*** Data shown ***

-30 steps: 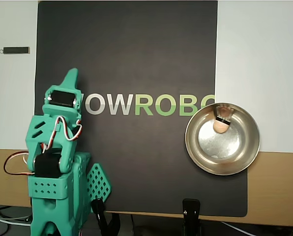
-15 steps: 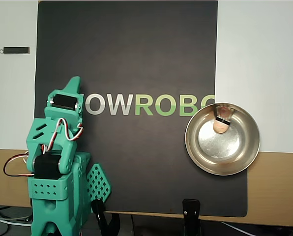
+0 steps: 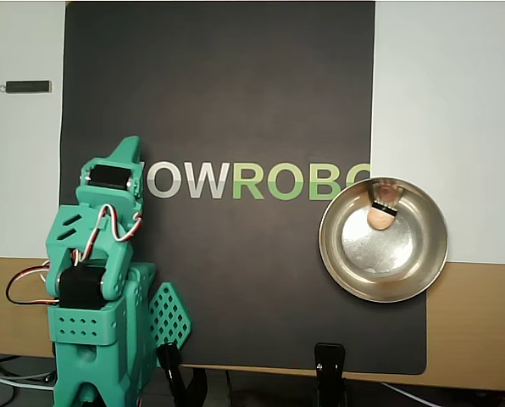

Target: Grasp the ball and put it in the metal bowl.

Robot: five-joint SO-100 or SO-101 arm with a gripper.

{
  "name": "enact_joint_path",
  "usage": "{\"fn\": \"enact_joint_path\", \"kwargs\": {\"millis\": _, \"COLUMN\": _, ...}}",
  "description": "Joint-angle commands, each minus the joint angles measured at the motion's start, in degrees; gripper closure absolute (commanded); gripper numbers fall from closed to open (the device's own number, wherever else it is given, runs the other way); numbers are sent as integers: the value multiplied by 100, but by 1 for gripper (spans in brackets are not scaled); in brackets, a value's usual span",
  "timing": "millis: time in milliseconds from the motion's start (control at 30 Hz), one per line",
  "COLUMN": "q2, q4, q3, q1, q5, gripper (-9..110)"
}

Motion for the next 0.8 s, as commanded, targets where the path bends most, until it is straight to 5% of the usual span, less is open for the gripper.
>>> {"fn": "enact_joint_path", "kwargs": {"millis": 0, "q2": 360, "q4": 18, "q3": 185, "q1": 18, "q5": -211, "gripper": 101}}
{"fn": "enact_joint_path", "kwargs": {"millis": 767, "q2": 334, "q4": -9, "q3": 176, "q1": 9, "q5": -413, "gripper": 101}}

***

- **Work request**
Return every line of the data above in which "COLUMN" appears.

- **Task answer**
  "usage": "{\"fn\": \"enact_joint_path\", \"kwargs\": {\"millis\": _, \"COLUMN\": _, ...}}",
  "COLUMN": "q2, q4, q3, q1, q5, gripper (-9..110)"

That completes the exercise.